All this said, maybe the way I have mentioned is not the best way and is certainly not the only way, so at the same time I am bringing this option to you, we are still very much open to some more suggestions on how this can be done or even made better.  So please, leave feedback, make suggestions and lets come up with a way to keep this a community initiative instead of having to have Ads plastered everywhere.  

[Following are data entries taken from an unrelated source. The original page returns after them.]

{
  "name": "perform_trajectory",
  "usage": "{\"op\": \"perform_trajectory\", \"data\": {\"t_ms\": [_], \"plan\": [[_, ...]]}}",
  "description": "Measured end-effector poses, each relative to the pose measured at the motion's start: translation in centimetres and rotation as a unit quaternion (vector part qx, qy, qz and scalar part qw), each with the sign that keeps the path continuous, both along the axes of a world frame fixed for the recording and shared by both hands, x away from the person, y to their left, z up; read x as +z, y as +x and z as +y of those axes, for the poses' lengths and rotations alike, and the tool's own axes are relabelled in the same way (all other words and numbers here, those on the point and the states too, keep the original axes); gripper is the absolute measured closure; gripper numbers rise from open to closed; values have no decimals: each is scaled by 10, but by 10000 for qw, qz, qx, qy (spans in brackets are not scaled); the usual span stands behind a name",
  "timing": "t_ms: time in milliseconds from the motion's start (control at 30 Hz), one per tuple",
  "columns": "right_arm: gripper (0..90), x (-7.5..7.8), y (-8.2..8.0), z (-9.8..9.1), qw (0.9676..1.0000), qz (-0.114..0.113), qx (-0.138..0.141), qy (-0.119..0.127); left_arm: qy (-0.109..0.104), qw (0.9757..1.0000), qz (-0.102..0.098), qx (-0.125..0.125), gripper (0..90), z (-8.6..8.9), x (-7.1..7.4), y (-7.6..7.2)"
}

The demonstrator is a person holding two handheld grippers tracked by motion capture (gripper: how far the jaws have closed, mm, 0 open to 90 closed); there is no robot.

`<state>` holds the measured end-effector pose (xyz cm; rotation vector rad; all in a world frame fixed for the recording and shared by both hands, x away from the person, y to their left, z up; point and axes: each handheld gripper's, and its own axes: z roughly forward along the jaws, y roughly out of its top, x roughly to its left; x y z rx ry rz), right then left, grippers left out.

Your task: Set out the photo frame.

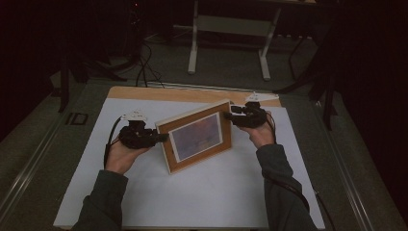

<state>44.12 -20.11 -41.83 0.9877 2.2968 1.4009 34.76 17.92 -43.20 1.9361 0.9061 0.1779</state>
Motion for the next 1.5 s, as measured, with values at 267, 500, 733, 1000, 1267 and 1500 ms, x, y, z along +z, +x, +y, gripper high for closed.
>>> {"op": "perform_trajectory", "data": {"t_ms": [267, 500, 733, 1000, 1267, 1500], "plan": [[338, -2, 14, 10, 9995, 105, 280, 52, 14, 10000, 6, 6, 690, 0, 0, 0], [263, -1, 21, 19, 9977, 198, 627, 150, 16, 10000, 16, -3, 690, -1, 0, 1], [191, -2, 27, 27, 9955, 372, 847, 220, 39, 10000, 12, 1, 688, -1, 1, 2], [238, -7, 30, 25, 9946, 537, 885, 111, 41, 10000, 16, 59, 690, -1, 1, 5], [276, -8, 27, 22, 9953, 506, 814, 127, -130, 9997, 51, 219, 689, 0, 0, 9], [360, -9, 21, 11, 9954, 475, 791, 269, -191, 9989, 77, 416, 683, -2, -1, 13]]}}
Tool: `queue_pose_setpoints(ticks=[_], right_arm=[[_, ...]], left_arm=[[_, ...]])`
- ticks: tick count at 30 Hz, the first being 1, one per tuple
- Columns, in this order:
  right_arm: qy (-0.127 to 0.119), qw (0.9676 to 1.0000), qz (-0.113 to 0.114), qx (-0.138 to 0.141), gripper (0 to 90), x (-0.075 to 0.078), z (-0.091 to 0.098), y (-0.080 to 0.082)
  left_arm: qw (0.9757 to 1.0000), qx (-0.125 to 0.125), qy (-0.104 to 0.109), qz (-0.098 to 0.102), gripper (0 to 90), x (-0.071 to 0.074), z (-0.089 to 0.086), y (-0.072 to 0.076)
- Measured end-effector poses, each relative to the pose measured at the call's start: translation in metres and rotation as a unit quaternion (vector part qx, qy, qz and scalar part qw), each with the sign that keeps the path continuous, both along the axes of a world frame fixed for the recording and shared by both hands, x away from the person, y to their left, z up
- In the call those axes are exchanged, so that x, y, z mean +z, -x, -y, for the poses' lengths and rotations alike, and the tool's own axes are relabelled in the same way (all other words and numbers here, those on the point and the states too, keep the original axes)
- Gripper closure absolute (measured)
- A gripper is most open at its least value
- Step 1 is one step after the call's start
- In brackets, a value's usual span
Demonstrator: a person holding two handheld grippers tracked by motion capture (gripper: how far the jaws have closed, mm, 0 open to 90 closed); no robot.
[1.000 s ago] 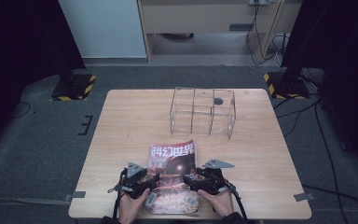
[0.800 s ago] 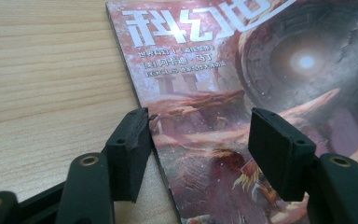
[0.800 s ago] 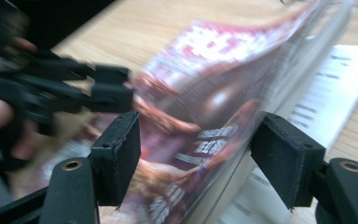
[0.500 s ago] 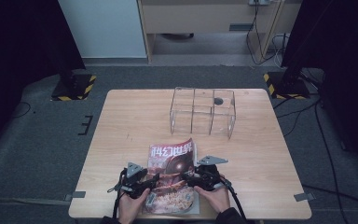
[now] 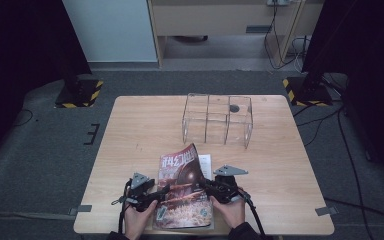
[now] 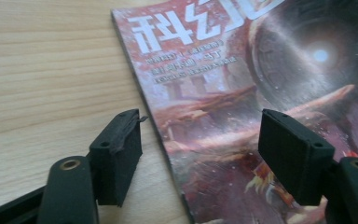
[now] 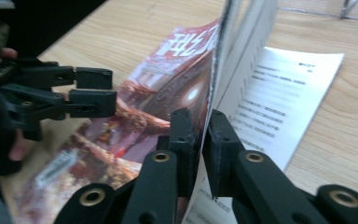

Also, if this is an interest to you and you wish to help build this infrastructure or help to maintain it and you have some skill sets you would be willing to offer *for free* to help us out, please speak up and let us know.


----------



## Kenshin (Jul 10, 2013)

Having Master-Master MySQL servers across west/east coast just sounds like a nuclear bomb waiting to blow up. It'll make more sense if you just found a primary central US server with good routing between the west/east coast reverse proxies, then run slave replication (and backups) for quick failover in case crap happens. Much more deterministic failover rather than having to deal with master-master breakage.


----------



## texteditor (Jul 10, 2013)

Rent a dedicated server and then set up one large KVM container that uses all of the available resources, so we get the power of a dedicated server while 'technically' still using a VPS


----------



## shawn_ky (Jul 10, 2013)

I'd like to help, but at this point don't have the skillset... I'd like to learn more because this is something of what I'd like to do myself even. Don't really want to depend on one provider..   Count me onboard for whatever I can do to help, even if it meant buying a premium membership or something to aid in the cause...


----------



## drmike (Jul 10, 2013)

Master-Master... Can't say I've tried that. Who has done that in MySQL without an issue?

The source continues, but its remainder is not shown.